The Negro leagues were born 100 years ago, three decades after the majors refused to let more descendants of enslaved Africans play under them. MLB celebrated this entrepreneurship last season, as did Jackie Robinson, the first black man to play on its teams since Moses Fleetwood Walker in the late 1880s. But until Wednesday the major leagues refused to recognize the players of the Negro leagues as equal. The Negro leagues were not included in 1969 when a Special Baseball Records Committee determined which other leagues had qualified as major since 1876. And the majors were reluctant to apologize for their complicity in forcing black men to play what was hailed as America’s pastime only to one another.
“Accordingly, the stats and records of these players become part of the history of Major League Baseball,” said MLB.
Major League Baseball’s official historian John Thorn admitted in the statement: “The perceived flaws in the structure and planning of the Negro Leagues are due to MLB’s exclusionary practices, and denial of Major League status has been a double penalty Called for Hall of Fame candidates prior to the introduction of Satchel Paige in 1971. “
Also on Wednesday, the NCAA learned that the Supreme Court would consider a case against the association’s boundaries to pay its athletes like the workers many like me claim to be. The supreme court’s unusual move into the sport came after advocates of fairer treatment for college athletes had succeeded and won legislative and court battles, such as in California last year when a law was passed that approved it Athletes allowed to earn with their names. Images and similarities that the NCAA long banned.

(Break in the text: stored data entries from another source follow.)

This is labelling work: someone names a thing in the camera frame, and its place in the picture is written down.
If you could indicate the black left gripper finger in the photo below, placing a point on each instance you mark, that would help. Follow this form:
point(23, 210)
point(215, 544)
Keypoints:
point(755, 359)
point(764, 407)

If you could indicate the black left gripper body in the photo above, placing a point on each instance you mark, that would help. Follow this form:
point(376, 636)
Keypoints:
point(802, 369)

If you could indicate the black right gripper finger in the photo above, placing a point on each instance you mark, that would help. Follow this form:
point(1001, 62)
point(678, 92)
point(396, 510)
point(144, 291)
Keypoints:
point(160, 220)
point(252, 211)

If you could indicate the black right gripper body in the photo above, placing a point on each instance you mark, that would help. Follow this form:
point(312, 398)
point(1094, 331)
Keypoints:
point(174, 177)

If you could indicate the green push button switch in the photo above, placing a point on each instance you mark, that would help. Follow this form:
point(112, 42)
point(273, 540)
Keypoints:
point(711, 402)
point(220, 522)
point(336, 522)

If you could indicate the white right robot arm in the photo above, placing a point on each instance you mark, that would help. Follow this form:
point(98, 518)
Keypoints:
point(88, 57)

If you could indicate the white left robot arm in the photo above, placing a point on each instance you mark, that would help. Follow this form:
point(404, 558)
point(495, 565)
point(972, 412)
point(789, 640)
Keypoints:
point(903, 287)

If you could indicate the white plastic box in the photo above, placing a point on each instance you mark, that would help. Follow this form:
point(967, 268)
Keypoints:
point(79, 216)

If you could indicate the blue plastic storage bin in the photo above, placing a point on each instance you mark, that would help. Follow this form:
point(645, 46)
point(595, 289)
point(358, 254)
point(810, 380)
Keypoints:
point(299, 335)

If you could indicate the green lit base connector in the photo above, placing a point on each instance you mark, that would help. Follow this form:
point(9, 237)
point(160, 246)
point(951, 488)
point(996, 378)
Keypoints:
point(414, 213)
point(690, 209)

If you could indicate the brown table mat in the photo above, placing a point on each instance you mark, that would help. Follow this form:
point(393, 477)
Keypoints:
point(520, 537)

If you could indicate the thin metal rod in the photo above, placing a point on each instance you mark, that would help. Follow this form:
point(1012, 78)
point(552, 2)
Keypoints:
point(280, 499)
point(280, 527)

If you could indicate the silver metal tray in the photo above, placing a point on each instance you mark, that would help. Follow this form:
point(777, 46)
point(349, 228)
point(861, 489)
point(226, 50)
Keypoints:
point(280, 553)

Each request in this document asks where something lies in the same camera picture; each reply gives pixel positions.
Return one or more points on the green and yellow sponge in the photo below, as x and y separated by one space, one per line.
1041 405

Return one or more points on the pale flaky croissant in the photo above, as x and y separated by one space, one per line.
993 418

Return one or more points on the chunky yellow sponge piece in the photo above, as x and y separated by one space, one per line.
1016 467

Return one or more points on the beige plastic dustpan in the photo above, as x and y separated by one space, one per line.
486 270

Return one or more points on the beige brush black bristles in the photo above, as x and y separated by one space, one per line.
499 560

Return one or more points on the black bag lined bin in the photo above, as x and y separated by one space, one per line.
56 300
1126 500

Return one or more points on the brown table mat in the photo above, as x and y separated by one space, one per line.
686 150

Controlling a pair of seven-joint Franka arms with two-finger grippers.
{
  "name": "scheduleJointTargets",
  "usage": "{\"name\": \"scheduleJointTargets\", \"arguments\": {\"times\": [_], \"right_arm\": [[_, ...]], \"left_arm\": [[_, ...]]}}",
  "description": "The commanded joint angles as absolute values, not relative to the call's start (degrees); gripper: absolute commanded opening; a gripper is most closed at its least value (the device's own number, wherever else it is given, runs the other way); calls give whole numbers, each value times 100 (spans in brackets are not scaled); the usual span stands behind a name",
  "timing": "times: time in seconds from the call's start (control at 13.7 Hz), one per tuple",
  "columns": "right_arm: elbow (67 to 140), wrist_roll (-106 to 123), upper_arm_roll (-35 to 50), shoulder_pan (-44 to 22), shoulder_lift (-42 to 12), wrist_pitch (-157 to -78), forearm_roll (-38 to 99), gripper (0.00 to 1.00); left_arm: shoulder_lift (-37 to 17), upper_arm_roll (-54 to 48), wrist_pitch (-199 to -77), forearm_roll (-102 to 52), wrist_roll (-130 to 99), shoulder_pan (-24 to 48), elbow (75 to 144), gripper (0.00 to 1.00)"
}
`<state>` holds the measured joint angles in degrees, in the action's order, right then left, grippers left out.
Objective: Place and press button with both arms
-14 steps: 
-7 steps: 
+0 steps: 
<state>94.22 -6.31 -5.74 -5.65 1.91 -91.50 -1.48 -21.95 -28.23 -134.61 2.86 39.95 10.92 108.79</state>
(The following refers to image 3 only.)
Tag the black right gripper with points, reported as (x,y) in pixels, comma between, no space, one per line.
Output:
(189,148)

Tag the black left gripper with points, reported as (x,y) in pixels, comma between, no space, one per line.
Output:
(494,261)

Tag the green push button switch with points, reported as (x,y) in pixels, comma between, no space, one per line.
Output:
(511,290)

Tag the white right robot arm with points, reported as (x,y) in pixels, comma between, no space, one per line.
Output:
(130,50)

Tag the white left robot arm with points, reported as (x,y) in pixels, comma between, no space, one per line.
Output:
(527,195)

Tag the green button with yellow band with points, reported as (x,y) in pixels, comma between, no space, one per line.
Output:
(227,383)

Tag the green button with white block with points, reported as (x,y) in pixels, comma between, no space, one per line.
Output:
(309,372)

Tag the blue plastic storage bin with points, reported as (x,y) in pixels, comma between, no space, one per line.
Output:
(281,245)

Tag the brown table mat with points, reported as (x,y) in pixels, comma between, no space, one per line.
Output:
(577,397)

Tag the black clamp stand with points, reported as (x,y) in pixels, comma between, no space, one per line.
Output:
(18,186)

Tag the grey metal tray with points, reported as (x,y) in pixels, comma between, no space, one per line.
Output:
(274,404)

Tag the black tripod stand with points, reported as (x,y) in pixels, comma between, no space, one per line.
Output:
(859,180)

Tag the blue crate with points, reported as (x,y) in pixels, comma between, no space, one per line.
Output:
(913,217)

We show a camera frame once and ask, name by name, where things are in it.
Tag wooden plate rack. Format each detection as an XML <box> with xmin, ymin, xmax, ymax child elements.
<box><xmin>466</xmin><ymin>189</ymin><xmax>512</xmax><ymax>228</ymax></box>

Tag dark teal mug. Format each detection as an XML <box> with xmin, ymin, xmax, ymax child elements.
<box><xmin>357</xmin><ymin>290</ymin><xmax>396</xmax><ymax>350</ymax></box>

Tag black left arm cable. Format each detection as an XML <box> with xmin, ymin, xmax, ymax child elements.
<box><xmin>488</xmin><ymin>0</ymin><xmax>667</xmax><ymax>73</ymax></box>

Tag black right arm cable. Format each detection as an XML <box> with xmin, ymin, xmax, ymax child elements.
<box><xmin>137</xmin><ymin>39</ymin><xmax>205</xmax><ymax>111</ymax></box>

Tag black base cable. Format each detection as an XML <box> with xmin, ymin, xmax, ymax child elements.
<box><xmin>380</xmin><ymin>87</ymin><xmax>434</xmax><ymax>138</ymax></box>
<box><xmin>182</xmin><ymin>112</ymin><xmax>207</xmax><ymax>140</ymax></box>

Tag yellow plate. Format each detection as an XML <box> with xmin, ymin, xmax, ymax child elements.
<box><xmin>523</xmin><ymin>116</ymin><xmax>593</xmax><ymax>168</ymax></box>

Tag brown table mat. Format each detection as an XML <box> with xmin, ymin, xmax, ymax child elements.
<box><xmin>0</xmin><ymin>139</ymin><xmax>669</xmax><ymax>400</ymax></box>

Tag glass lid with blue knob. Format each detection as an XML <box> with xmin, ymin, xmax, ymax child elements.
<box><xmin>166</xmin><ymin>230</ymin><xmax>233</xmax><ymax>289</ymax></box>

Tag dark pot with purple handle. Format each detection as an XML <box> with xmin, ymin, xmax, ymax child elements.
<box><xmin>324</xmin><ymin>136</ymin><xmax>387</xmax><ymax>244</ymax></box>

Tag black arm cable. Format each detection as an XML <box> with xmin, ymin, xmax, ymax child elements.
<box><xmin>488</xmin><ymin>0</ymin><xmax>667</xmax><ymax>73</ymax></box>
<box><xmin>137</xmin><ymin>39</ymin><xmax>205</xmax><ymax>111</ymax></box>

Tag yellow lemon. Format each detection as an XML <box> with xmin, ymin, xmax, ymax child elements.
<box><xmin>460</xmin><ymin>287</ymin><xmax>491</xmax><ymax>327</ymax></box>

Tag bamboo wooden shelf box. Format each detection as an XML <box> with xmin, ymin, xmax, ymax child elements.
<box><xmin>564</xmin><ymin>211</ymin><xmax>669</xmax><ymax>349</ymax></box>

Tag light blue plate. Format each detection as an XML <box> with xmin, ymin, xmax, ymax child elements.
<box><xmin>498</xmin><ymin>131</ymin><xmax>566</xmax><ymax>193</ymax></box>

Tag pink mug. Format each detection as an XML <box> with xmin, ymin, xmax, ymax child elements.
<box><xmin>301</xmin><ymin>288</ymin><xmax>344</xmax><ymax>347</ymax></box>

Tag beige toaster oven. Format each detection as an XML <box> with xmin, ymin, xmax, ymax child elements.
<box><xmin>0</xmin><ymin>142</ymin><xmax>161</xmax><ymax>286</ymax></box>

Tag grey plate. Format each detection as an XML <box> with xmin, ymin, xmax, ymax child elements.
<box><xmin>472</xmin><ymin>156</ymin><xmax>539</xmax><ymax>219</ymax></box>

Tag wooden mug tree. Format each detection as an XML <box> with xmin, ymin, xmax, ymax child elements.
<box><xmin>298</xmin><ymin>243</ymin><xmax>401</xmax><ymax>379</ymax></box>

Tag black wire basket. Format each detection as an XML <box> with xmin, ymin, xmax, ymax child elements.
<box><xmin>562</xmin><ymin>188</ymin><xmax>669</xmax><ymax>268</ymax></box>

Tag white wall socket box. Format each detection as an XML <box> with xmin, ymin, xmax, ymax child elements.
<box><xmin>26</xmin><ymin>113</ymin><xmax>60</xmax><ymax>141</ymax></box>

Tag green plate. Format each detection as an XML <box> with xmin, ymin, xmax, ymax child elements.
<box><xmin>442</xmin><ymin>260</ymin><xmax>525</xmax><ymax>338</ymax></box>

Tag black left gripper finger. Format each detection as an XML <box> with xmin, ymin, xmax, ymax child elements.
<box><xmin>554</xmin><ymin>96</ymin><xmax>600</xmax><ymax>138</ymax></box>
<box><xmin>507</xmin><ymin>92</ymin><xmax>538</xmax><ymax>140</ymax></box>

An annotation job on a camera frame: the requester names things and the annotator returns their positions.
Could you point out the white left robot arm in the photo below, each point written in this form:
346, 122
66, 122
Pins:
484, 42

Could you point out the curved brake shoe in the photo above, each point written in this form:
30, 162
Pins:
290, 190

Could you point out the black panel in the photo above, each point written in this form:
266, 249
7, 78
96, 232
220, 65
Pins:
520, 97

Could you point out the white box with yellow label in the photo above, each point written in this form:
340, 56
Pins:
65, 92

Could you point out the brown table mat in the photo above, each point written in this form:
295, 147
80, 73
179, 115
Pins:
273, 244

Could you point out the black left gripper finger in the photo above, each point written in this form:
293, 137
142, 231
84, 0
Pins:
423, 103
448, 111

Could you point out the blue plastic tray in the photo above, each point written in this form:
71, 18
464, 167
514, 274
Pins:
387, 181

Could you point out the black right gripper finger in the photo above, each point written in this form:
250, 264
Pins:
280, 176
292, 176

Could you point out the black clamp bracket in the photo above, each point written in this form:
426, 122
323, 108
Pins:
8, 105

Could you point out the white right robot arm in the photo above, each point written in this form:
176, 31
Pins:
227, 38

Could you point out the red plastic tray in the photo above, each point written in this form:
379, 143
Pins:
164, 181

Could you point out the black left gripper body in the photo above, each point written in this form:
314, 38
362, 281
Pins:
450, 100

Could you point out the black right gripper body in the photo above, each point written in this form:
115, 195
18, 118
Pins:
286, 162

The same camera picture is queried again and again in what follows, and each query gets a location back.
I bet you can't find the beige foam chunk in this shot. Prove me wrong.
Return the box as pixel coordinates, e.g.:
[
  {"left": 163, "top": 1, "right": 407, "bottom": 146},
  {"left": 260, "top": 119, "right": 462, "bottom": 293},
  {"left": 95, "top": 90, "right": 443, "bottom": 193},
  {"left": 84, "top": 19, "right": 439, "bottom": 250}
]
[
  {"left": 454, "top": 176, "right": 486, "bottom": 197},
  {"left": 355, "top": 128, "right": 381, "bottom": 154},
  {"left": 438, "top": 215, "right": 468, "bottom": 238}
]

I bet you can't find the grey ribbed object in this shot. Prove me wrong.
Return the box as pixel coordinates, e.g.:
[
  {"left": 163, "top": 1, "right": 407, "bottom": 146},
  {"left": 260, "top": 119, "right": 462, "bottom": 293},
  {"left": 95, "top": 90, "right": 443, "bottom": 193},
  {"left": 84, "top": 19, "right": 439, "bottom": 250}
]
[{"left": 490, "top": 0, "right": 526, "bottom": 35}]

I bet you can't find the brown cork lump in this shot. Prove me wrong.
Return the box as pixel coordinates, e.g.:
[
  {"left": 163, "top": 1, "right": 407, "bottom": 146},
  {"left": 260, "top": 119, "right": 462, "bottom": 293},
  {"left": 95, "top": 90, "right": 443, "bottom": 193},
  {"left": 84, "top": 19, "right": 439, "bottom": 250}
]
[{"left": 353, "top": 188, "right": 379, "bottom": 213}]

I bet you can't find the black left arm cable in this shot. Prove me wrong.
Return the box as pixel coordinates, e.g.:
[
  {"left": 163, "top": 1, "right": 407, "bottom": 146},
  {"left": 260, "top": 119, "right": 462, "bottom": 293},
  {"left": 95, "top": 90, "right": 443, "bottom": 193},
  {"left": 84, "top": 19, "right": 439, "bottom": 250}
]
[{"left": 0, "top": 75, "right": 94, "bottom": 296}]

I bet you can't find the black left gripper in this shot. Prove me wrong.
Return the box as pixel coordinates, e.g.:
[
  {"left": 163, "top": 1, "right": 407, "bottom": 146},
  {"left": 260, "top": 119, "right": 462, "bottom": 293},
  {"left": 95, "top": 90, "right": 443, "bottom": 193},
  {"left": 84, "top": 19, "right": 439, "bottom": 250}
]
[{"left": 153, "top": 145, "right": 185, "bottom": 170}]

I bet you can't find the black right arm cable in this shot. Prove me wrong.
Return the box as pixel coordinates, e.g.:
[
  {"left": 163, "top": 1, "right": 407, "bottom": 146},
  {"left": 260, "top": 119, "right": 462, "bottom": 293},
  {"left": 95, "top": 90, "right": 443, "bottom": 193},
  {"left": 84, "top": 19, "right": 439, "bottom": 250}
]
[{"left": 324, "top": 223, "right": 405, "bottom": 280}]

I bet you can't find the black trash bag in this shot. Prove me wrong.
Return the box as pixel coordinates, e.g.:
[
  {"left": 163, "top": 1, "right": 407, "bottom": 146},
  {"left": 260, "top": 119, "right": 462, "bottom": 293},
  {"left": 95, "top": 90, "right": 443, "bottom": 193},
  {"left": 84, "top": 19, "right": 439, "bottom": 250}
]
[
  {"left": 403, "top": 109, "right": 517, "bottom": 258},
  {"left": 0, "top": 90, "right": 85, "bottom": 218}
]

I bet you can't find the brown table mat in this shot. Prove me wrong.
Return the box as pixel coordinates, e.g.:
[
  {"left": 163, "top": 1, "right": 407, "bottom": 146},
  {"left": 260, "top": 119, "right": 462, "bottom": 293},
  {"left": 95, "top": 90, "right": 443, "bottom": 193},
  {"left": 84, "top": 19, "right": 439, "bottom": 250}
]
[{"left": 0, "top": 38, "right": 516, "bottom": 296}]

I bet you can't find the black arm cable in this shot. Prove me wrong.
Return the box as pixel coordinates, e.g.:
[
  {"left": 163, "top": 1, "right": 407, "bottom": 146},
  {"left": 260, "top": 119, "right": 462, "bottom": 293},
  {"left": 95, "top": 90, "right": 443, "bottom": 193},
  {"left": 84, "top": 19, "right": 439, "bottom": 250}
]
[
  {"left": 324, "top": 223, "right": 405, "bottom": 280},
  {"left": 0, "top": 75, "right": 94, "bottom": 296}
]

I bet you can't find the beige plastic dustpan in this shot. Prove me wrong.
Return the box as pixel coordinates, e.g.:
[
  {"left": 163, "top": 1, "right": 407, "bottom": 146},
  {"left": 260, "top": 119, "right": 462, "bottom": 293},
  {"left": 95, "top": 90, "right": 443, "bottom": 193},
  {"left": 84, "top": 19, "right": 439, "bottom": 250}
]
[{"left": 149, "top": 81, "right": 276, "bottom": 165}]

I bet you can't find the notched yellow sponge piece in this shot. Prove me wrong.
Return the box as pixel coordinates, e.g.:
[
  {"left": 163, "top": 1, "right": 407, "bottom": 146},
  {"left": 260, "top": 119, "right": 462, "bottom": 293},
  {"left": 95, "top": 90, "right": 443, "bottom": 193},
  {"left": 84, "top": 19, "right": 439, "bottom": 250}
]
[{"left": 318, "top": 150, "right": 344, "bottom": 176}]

Don’t make a mistake though. Again, this is a question of racial justice, because the NCAA’s elixir of life rests on the toil and sweat of most black men who disproportionately populate the ranks of the two most profitable college sports – soccer and basketball. Revenues from these two sports make up a large chunk of the billions that make up conference commissioners, sporting directors and coaches, most of whom are white men and multimillionaires. Ernie Chambers, a longtime Nebraska state lawmaker, began deciphering the financial exploitation of black soccer players for the Cornhuskers in the 1980s, demanding that they earn a paycheck for their work. But right now the problem could be resolved.
Earlier this week, the Cleveland baseball franchise announced that it was dropping the Indians name for good. After 105 years. And much of the past 30 years as Native Americans and those of us who empathize with them have called for the derogatory name and image to be cleaned up. They are nobody’s mascot. No people are.
But no corner of society has done more than sport to normalize and ignore such denigration, mostly through commercialization. One day, Washington soccer team coach Ron Rivera requested and received a portrait of the team’s Indian head logo that he so admired, an image that many Native Americans found angry and resentful. He featured it prominently in his new home. It wasn’t until the destructive crew came to Marshall’s memorial and eventually the team name changed to Rivera that he changed his mind.
It’s a familiar timeline. And it’s free from altruism. After all the years of flying the Confederate flag over NASCAR, the practice has only been curtailed in recent months. Bubba Wallace, a lone black rider in the sport born of deep Jim Crow South, advocated the Black Lives Matter movement and nearly called on the racing league to stop the banner of the slave economy and racial opposition to human rights events . It heeded his words in early June.
Wallace’s stance, adopted by many of his fellow passengers, no doubt encouraged black soccer players at the University of Mississippi to tell the state to remove the Confederate stars and bars from the state flag or they would no longer be wearing soccer or doing a tackle for the state’s flagship school. The state parliament voted for a flag change at the end of June.
Sport is to be applauded for the steps it has taken in recent months to reconcile its racist past. But the standing ovations should go to those who, for many years and especially the last few months in the Black Lives Matter movement, have called for our games to be played fairly, or otherwise.
Kevin B. Blackistone, ESPN panelist and visiting professor at the University of Maryland’s Philip Merrill College of Journalism, writes sports commentary for the Washington Post.